• **Problem requirements**: Count the lines in the entries below that include the word "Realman". Give nothing but the number.

• **Provided entries**:
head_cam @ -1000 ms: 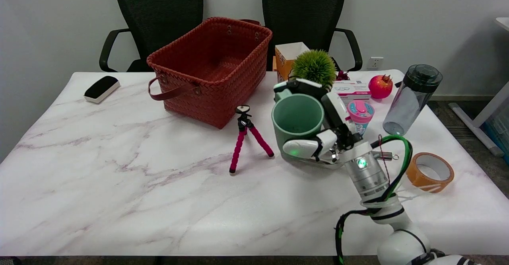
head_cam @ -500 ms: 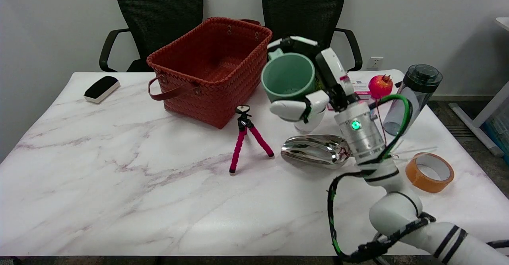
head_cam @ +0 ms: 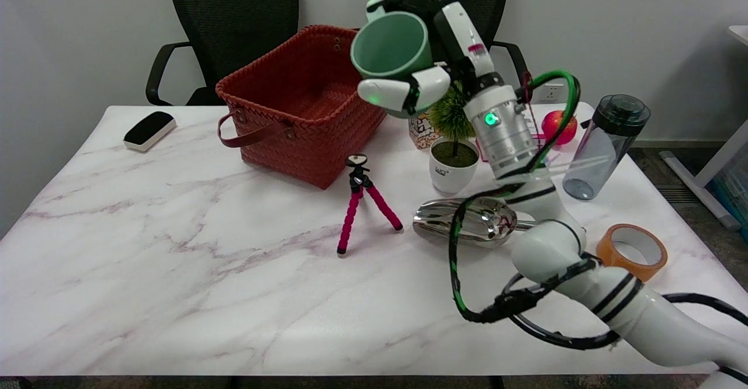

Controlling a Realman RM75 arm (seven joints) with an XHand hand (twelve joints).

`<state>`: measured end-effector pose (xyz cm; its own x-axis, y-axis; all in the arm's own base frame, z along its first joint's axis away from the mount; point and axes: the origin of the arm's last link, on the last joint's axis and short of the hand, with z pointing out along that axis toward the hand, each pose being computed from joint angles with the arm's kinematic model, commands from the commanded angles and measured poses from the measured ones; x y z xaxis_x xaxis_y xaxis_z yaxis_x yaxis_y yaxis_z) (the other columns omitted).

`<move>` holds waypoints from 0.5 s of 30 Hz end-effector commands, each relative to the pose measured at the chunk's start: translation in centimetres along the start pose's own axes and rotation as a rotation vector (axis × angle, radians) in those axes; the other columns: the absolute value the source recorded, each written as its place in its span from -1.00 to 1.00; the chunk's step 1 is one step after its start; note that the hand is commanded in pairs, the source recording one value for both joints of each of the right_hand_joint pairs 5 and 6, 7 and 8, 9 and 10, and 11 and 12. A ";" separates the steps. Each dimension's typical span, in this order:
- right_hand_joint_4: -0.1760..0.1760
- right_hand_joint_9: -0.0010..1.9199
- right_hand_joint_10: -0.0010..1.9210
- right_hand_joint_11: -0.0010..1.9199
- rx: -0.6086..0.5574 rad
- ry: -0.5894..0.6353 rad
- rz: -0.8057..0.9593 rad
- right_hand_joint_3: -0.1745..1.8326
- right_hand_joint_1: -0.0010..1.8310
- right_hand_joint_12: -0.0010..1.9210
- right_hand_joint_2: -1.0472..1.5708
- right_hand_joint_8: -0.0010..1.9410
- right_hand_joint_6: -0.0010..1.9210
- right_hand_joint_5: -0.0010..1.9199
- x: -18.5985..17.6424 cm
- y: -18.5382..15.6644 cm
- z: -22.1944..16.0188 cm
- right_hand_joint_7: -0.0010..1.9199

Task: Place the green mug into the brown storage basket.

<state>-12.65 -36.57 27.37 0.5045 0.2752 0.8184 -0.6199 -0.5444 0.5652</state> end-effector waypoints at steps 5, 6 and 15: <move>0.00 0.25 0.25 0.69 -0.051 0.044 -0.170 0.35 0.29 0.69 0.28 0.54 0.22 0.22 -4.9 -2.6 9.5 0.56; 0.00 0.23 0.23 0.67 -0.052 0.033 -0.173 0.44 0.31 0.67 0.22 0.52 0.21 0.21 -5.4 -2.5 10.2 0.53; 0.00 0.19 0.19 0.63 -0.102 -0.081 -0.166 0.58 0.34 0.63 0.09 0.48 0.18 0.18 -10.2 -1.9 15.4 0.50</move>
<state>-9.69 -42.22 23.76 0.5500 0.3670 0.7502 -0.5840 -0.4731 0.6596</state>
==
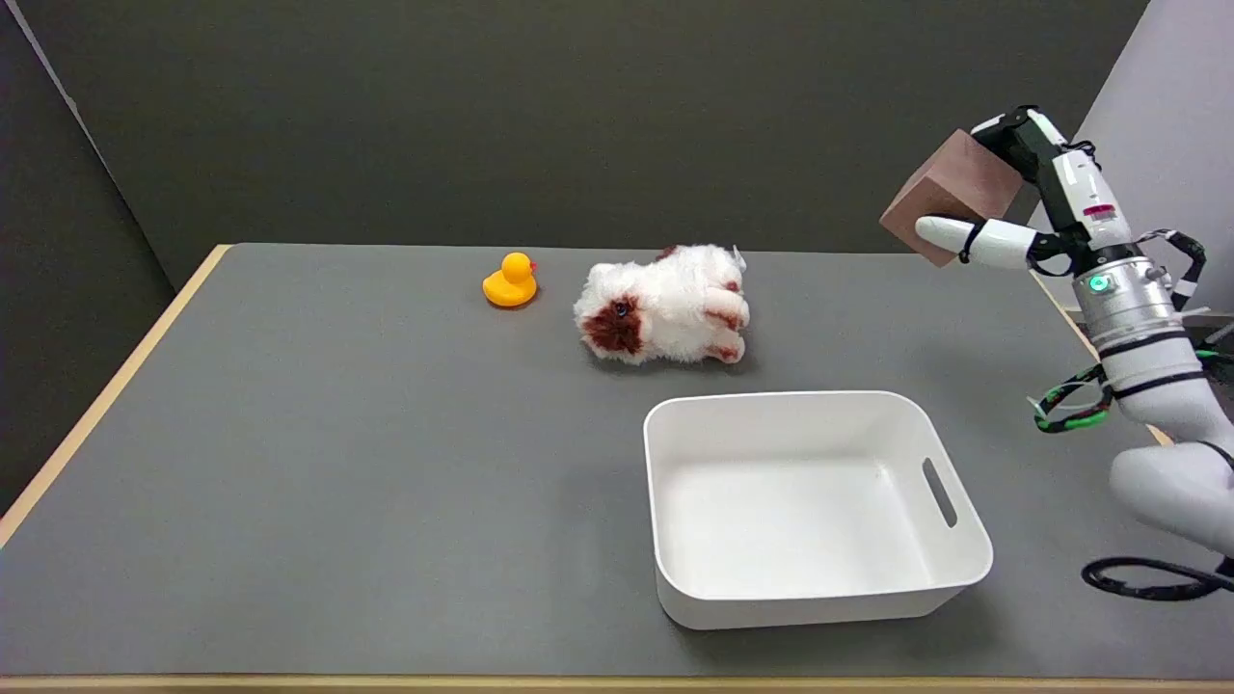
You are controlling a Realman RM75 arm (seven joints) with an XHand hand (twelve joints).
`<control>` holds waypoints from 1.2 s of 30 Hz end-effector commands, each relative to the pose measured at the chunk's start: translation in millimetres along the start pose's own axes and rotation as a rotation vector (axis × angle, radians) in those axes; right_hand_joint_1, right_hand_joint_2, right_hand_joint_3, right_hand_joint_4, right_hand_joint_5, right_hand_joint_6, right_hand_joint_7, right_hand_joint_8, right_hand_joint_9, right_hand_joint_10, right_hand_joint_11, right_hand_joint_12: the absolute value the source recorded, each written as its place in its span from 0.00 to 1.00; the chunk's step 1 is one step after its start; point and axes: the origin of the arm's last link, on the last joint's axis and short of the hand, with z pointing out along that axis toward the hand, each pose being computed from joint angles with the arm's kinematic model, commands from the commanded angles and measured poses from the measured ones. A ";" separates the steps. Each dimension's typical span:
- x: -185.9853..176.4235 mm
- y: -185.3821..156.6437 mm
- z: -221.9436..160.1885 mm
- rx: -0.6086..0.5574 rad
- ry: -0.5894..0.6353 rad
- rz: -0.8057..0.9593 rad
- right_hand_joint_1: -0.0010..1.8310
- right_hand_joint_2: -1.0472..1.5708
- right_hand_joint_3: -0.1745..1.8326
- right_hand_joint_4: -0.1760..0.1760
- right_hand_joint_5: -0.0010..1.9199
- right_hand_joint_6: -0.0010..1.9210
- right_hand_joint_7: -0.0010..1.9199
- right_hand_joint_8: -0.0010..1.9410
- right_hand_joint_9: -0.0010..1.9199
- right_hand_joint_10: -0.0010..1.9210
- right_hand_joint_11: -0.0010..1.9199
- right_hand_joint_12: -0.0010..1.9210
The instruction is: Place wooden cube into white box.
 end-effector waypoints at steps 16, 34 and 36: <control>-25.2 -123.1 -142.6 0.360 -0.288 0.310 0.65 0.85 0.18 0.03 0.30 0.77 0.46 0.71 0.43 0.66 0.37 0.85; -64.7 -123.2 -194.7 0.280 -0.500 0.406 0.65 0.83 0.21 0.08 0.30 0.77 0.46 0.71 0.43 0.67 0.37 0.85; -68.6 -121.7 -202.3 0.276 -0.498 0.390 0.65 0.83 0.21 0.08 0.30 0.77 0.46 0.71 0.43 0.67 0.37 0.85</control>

• **Task response**: 2